All lines from the first one in the listing below to the one holding "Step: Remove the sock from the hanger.", inclusive, are to be copied exactly.

▸ Data below
- Opening Delimiter -

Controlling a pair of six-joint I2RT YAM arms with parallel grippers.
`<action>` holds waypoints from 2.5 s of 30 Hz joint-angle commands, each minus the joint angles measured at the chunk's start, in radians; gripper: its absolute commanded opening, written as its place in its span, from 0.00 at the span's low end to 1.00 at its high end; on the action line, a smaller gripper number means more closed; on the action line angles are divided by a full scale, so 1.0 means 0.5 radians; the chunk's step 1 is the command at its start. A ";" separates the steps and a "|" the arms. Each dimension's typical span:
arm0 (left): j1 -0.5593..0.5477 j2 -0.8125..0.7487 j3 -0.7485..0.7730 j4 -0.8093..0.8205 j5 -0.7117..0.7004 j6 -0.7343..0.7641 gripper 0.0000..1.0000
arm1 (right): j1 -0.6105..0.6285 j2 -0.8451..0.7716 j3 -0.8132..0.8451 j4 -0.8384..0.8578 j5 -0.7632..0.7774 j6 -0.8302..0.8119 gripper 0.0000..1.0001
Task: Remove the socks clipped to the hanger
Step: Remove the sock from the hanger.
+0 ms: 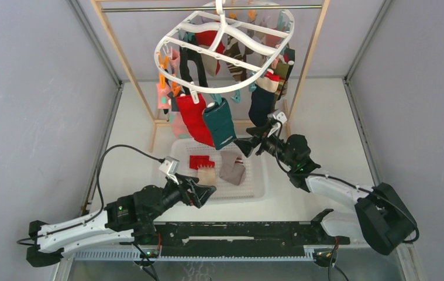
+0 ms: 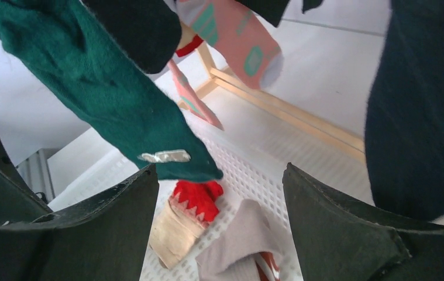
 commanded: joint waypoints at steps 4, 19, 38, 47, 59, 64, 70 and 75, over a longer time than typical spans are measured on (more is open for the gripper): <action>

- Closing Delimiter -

▸ Finished task
Controlling a pair of six-joint I2RT YAM arms with parallel grippers.
`<action>` holds waypoints from 2.5 s of 30 Hz joint-angle commands, each minus the joint angles measured at the chunk's start, in radians; gripper: its absolute commanded opening, written as its place in its span, from 0.00 at the span's low end to 1.00 at its high end; on the action line, a smaller gripper number means more closed; on the action line angles are divided by a full scale, so 1.0 means 0.5 radians; the chunk's step 1 is the command at its start. A ";" separates the steps and a "|" the arms. Each dimension's typical span:
arm0 (left): j1 -0.5593..0.5477 j2 -0.8125..0.7487 j3 -0.7485..0.7730 j4 -0.8093..0.8205 j5 -0.7117..0.7004 j6 -0.7343..0.7641 gripper 0.0000..1.0000
arm1 (right): j1 -0.6105..0.6285 j2 -0.8451..0.7716 j3 -0.8132..0.8451 j4 -0.8384..0.8578 j5 -0.7632..0.7774 j6 -0.8302..0.8119 gripper 0.0000..1.0001
Task: Remove the socks clipped to the hanger
Step: Remove the sock from the hanger.

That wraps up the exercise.